Is there some hidden kernel option I am missing here? as i do not seem to able to enable jumbo frames on either nic?

Thanks

TimLast edited by plink212 on Sun Jan 21, 2007 2:44 pm; edited 1 time in total

----------

## anthrax

Since my network is not gigabit enabled, so I shall do the best I can. I may be the case that Jumbo Frames are not possible yet with the driver. However reading the gentoo-wiki page on it the guy mentioned that his Gigabit Interface could only bring its MTU up to 7200 so maybe yours is not capable of the full 9000 either. So may be google around for the max MTU of your chip/driver or use ethtool (I really dont know what one you can do this with in just guessing). One other thing you could try is bringing down your interface and then trying to apply the new MTU.

Good Luck  :Smile: 

----------

## plink212

looking in the forcedeth.c the maximum mtu is defined as 9200, so at least for the nvidia I do not think that is the case.

I have tried applying the mtu with the interface up and down but it gives the same result.
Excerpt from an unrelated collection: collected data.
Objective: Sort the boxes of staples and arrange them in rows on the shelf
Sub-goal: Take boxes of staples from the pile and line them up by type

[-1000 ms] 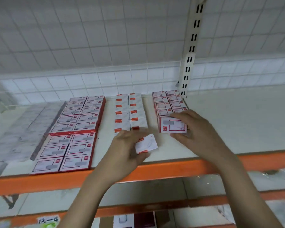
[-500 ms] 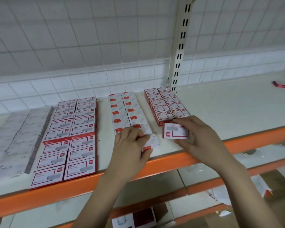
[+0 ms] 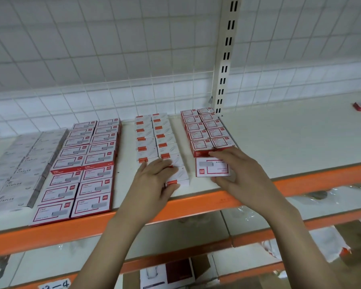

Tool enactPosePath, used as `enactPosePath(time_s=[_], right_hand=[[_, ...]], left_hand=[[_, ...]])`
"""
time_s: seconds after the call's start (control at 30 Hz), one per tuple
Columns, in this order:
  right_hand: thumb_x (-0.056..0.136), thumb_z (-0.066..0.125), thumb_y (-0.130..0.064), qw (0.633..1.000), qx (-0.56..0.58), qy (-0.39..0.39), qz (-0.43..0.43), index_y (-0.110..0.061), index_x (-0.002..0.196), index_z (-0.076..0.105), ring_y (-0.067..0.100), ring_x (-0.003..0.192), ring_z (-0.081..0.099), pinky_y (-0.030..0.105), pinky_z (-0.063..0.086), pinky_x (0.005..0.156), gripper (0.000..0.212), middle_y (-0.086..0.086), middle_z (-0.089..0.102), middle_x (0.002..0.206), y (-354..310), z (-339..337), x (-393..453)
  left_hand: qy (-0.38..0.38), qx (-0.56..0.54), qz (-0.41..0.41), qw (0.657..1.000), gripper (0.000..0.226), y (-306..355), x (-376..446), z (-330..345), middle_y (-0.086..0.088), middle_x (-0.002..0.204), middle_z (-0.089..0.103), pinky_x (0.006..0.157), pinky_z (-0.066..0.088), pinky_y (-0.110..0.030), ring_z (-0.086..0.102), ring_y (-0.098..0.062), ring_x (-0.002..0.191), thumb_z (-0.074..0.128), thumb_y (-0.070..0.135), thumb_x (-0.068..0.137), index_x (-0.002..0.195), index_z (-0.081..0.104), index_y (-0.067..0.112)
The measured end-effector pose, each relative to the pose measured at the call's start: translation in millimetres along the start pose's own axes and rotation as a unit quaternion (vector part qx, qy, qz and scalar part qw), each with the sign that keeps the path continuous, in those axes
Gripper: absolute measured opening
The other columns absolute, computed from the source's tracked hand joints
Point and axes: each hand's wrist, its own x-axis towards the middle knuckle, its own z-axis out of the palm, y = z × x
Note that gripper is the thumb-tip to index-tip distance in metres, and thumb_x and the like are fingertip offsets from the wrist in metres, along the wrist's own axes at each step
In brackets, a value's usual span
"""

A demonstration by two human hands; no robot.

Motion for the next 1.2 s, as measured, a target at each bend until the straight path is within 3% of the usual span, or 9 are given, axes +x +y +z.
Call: enactPosePath(time_s=[0.2,0.37,0.5,0.63,0.83,1.07,1.2], right_hand=[[0.083,0.067,-0.03,1.0,0.024,-0.014,-0.01,-0.025,0.134,0.045,0.008,0.118,0.044,0.019,0.035,0.097,0.056,-0.007,0.048,0.13,-6,0,-4],[0.084,0.065,-0.031,0.999,-0.001,-0.02,-0.047,-0.027,0.132,0.047,0.007,0.122,0.042,0.01,0.025,0.094,0.051,-0.01,0.049,0.133,-22,3,6],[0.085,0.065,-0.021,0.994,-0.043,-0.026,-0.095,-0.028,0.127,0.052,0.012,0.116,0.037,0.021,0.024,0.094,0.045,-0.012,0.051,0.132,-48,16,21],[0.085,0.058,-0.007,0.989,-0.021,-0.083,-0.119,-0.028,0.128,0.048,0.008,0.121,0.028,0.0,0.016,0.091,0.05,-0.012,0.041,0.137,-85,44,42],[0.088,0.056,-0.006,0.975,-0.028,-0.158,-0.154,-0.03,0.129,0.048,0.011,0.129,0.024,0.023,0.038,0.101,0.049,-0.007,0.032,0.14,-153,83,76],[0.086,0.054,0.006,0.947,-0.121,-0.225,-0.197,-0.031,0.132,0.048,0.011,0.132,0.025,0.025,0.025,0.11,0.059,-0.009,0.035,0.145,-193,121,105],[0.094,0.049,-0.007,0.959,-0.099,-0.221,-0.149,-0.037,0.142,0.03,0.01,0.137,0.024,0.027,0.026,0.109,0.06,-0.01,0.028,0.149,-198,119,98]], left_hand=[[-0.001,0.007,-0.017,1.0,0.064,3,-6,-16,0.003,0.136,0.05,0.108,0.032,-0.046,0.041,-0.017,0.129,0.038,0.06,0.083,0.135,0.046,0.025],[0.058,0.014,-0.035,0.998,0.054,-17,-21,-47,-0.001,0.125,0.058,0.094,0.044,-0.053,0.053,-0.023,0.116,0.043,0.053,0.085,0.123,0.058,0.019],[0.104,0.025,-0.062,0.992,0.049,-48,-34,-74,-0.006,0.115,0.062,0.086,0.047,-0.053,0.059,-0.029,0.105,0.046,0.048,0.083,0.115,0.062,0.014],[0.105,0.036,-0.079,0.991,0.05,-79,-53,-98,-0.004,0.113,0.064,0.086,0.048,-0.051,0.06,-0.029,0.103,0.045,0.049,0.082,0.115,0.062,0.015],[0.102,0.042,-0.105,0.988,0.049,-128,-86,-128,-0.002,0.114,0.063,0.085,0.048,-0.05,0.06,-0.027,0.103,0.045,0.049,0.082,0.117,0.061,0.018],[0.095,0.03,-0.1,0.99,0.051,-162,-110,-139,-0.001,0.112,0.063,0.085,0.048,-0.049,0.061,-0.026,0.1,0.043,0.052,0.085,0.116,0.061,0.016],[0.084,0.016,-0.09,0.992,0.054,-170,-111,-138,-0.002,0.113,0.063,0.086,0.048,-0.049,0.06,-0.025,0.102,0.042,0.054,0.086,0.118,0.061,0.015]])
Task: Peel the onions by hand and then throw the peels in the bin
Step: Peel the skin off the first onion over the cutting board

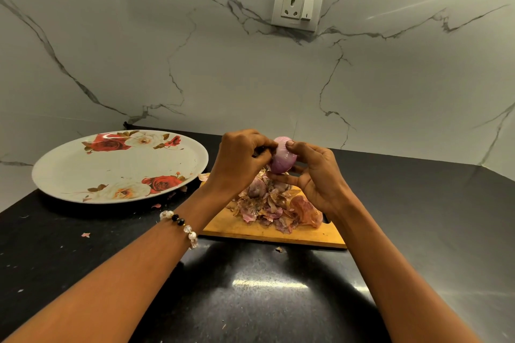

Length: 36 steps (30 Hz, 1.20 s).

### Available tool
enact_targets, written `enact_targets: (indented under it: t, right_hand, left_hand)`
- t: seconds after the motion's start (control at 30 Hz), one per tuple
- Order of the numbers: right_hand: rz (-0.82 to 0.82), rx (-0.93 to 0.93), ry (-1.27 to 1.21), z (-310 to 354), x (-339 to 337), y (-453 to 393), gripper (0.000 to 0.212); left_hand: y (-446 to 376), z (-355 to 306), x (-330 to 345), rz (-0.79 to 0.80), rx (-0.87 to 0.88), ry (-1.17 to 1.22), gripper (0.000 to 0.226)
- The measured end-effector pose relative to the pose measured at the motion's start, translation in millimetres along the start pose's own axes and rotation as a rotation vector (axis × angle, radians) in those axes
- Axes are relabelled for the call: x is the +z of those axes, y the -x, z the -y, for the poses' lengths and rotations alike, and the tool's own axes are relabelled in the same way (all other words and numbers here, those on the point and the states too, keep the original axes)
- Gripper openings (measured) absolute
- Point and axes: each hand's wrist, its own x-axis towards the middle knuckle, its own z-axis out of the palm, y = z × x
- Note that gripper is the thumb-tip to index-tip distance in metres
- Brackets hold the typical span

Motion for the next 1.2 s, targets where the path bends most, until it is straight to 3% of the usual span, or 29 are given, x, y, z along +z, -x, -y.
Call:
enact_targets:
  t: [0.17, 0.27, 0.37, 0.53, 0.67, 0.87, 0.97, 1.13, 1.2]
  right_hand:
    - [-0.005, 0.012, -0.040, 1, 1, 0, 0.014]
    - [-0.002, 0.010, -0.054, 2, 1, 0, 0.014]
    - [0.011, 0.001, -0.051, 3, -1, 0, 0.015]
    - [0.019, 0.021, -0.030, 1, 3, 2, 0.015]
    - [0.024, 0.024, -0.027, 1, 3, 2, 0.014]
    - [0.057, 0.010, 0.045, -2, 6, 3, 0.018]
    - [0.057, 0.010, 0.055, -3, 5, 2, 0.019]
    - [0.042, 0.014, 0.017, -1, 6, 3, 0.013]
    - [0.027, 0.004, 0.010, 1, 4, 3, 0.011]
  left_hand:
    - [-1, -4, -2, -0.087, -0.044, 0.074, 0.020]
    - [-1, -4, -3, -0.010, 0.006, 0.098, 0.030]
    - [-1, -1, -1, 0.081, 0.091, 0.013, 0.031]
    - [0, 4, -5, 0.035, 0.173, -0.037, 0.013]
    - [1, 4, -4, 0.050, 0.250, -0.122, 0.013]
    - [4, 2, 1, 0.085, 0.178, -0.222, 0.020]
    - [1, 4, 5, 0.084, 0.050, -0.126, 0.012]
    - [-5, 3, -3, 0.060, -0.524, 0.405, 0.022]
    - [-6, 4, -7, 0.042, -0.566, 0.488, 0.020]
I cannot seem to set a mtu of greater than 1500 on either adapter.

----------

## plink212

bump

----------

## anthrax

Then I guess I regret to say that either the nforce ethernet does support jumbo frames (not all gigabit chips do) or the forcedeth driver doesnt support it. It may be worth trying the proprietary ones from Nvidia maybe

----------

## anybody

This is very strange. According to nVidia Specs the nForce Gigabit adapters DO support Jumbo frames, and according to the driver it does too.

Why doesn't it work ?!? Has somebody solved this problem yet ?

I'm using an Asus A8N-VM CSM with GeForce 6150/MCP430 Chipset and a "nVidia Corporation MCP51 Ethernet Controller (rev a1)" network controller according to lspci.

I am using the very latest Kernel (2.6.20-rc5) and tried it with both "Use Rx and Tx Polling (NAPI) (EXPERIMENTAL)" On and Off.

----------

## anybody

Even tough i have absolutely no clue about C, i just had a look at the forcedeth.c driver, trying to find out more about this problem. And i actually found the reason !!!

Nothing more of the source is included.